- [Task item]:
When you restate the entries that follow, keep every word exactly and drop the pictures.

- [Given information]:
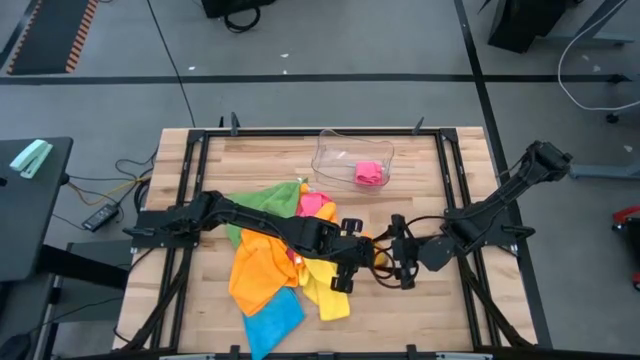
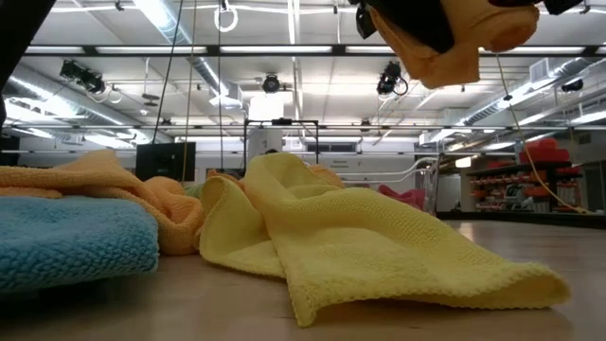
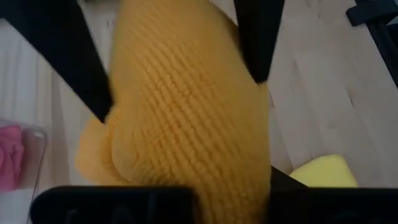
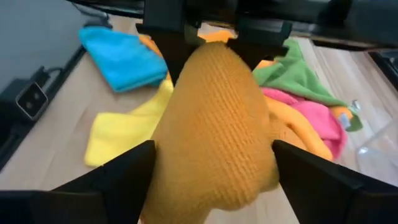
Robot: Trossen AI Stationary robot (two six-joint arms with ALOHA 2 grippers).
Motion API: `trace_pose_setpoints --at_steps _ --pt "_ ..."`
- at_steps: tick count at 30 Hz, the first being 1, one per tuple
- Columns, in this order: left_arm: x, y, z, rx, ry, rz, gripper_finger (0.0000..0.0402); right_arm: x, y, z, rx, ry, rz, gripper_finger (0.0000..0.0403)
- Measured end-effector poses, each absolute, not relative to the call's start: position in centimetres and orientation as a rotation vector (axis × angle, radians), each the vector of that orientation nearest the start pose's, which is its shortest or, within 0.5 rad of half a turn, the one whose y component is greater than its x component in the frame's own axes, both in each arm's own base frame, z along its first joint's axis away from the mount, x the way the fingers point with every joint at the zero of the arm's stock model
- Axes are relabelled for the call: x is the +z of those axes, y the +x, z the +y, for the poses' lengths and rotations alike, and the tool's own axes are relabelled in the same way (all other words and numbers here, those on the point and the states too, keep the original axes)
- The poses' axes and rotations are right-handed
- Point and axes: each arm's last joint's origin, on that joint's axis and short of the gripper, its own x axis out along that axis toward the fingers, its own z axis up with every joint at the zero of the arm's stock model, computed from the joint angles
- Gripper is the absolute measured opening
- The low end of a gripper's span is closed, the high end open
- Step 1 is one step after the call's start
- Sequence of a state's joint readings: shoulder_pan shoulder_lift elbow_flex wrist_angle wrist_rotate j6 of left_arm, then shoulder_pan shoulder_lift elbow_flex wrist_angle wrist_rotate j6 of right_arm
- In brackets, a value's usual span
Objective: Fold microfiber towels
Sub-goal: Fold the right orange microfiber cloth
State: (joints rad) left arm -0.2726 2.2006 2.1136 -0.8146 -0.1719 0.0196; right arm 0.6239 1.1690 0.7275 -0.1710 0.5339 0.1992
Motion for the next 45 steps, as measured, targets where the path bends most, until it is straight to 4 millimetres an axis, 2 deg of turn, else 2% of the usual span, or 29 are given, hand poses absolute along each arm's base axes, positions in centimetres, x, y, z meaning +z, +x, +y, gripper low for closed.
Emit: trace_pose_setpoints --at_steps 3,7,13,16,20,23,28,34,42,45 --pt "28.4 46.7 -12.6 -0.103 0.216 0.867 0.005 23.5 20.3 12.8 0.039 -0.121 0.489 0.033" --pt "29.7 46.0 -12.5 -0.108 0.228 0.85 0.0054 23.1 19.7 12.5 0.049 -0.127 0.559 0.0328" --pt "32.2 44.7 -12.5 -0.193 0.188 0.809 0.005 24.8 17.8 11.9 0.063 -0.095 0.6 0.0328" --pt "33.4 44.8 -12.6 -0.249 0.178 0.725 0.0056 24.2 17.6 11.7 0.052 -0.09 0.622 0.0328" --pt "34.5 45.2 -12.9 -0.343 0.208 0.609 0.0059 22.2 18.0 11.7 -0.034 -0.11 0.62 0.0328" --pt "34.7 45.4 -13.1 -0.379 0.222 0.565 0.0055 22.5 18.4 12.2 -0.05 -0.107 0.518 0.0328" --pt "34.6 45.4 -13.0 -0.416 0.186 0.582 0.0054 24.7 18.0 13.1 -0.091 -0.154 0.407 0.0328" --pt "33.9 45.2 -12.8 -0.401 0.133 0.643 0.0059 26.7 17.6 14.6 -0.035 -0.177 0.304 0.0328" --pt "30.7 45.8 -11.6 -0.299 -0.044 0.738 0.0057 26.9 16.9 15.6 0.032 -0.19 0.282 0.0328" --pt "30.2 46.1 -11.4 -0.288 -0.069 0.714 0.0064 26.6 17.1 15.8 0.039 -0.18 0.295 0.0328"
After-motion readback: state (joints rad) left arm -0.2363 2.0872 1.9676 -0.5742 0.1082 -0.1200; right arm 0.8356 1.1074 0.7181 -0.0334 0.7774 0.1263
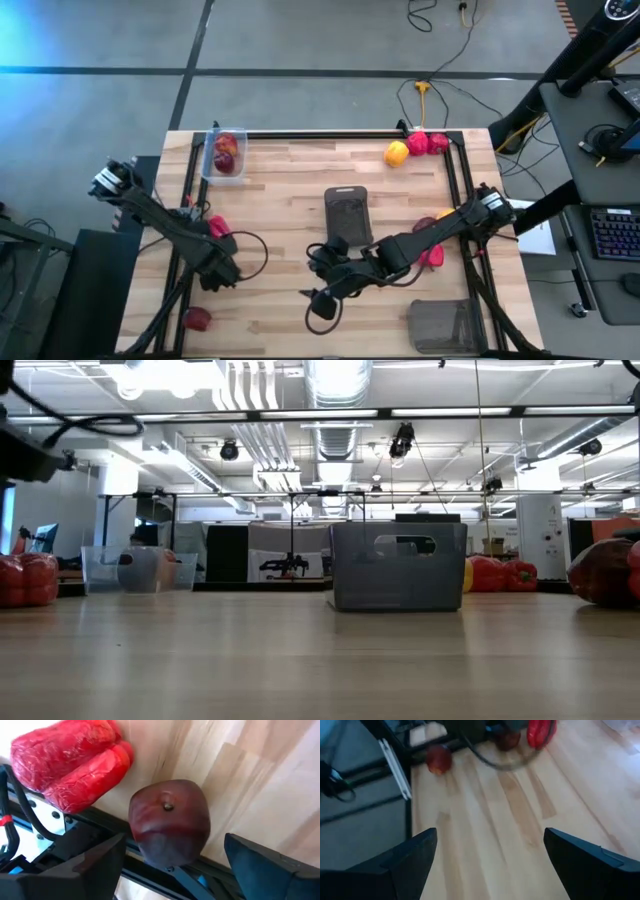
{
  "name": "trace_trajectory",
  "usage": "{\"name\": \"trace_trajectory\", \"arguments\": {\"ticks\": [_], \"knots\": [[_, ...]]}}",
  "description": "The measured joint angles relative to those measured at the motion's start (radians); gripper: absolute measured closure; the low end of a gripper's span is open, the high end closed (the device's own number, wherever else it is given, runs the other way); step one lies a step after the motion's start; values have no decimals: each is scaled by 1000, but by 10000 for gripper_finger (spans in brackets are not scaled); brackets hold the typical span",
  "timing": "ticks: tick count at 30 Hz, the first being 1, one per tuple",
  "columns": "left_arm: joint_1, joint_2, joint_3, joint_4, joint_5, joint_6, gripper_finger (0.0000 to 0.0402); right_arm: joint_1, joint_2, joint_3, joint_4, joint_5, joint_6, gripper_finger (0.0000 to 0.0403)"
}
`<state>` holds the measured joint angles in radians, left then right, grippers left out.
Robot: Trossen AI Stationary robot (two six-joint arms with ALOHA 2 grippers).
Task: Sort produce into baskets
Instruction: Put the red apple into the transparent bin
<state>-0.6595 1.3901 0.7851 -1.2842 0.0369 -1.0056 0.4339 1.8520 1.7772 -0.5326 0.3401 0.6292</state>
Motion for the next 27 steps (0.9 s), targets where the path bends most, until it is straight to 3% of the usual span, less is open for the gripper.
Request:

- [Response to this task]:
Robot: Trossen AI Stationary robot (two six-joint arms with ALOHA 2 grippers).
Motion API: `trace_pose_setpoints --at_steps _ --pt "_ ..."`
- at_steps: tick count at 30 Hz, the first being 1, one per tuple
- Columns, in this order: left_arm: x, y, z, rx, ry, rz, gripper_finger (0.0000..0.0402); right_arm: x, y, z, rx, ry, rz, gripper_finger (0.0000..0.0403)
- Measured end-effector poses, each absolute, not relative to the call's start: position in centimetres and orientation as a rotation vector (axis × angle, radians), each the vector of that orientation nearest the start pose's, which is its shortest or, within 0.5 rad of half a turn, the one whose y component is greater than its x component in the frame's own axes, both in each arm's own base frame, z along its first joint's axis away from the mount, x the way the fingers point with every joint at the zero of the arm's stock model
- Axes are relabelled for the call: x is the +z of those axes, y the +x, z the +y, for the poses' lengths and rotations alike, and the tool's own axes are relabelled in the same way (all other words and numbers here, those on the point and the states too, keep the original axes)
- The poses' axes and rotations are right-handed
- Point and axes: each arm's last joint's origin, on that joint's axis and short of the gripper, its own x axis out along that axis toward the fingers, its own z axis up with every joint at the zero of the arm's stock model, computed from the joint angles
- Gripper is the absolute measured opening
- The low end of a gripper's span is closed, the high end open
- Step 1 is one step after the call's start
- Sequence of a state's joint readings: shoulder_pan shoulder_lift elbow_flex wrist_angle wrist_rotate j6 of left_arm, then shoulder_pan shoulder_lift elbow_flex wrist_angle wrist_rotate j6 of right_arm
- In brackets, a value's usual span
Objective: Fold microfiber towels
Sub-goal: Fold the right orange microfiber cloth
State: (joints rad) left arm -0.2726 2.2006 2.1136 -0.8146 -0.1719 0.0196; right arm 0.6239 1.1690 0.7275 -0.1710 0.5339 0.1992
Motion for the next 45 steps, as measured, targets where the path bends most, until it is straight to 4 millimetres an axis, 2 deg of turn, else 2% of the usual span, or 29 are given, hand poses absolute along each arm's base axes, positions in centimetres, x, y, z meaning +z, +x, +y, gripper low for closed.
Emit: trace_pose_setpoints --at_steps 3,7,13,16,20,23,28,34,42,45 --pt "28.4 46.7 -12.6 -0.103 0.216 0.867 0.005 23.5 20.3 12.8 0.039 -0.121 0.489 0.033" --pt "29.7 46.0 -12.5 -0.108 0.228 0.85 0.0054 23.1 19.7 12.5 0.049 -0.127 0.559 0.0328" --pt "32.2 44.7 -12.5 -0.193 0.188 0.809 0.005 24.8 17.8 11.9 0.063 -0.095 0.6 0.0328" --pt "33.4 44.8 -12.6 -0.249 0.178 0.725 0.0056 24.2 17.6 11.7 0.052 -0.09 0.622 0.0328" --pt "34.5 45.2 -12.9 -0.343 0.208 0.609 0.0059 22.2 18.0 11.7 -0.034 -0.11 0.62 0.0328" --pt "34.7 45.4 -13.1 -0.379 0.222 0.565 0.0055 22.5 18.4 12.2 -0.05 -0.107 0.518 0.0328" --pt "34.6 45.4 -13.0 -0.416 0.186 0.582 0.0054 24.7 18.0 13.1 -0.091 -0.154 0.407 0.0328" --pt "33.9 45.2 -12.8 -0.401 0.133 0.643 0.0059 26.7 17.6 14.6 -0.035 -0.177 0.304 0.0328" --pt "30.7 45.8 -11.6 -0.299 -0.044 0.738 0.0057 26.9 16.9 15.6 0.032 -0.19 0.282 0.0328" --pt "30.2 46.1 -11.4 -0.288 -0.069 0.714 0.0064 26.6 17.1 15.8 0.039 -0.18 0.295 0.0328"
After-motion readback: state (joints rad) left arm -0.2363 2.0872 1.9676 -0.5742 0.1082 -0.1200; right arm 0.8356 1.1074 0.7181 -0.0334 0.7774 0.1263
{
  "name": "trace_trajectory",
  "usage": "{\"name\": \"trace_trajectory\", \"arguments\": {\"ticks\": [_], \"knots\": [[_, ...]]}}",
  "description": "The measured joint angles relative to those measured at the motion's start (radians); gripper: absolute measured closure; the low end of a gripper's span is open, the high end closed (the device's own number, wherever else it is given, runs the other way); step one lies a step after the motion's start; values have no decimals: each is scaled by 1000, but by 10000 for gripper_finger (spans in brackets are not scaled); brackets hold the typical span",
  "timing": "ticks: tick count at 30 Hz, the first being 1, one per tuple",
  "columns": "left_arm: joint_1, joint_2, joint_3, joint_4, joint_5, joint_6, gripper_finger (0.0000 to 0.0402); right_arm: joint_1, joint_2, joint_3, joint_4, joint_5, joint_6, gripper_finger (0.0000 to 0.0403)"
}
`<state>` holds the measured joint angles in radians, left then right, grippers left out.
Robot: Trossen AI Stationary robot (two six-joint arms with ALOHA 2 grippers).
Task: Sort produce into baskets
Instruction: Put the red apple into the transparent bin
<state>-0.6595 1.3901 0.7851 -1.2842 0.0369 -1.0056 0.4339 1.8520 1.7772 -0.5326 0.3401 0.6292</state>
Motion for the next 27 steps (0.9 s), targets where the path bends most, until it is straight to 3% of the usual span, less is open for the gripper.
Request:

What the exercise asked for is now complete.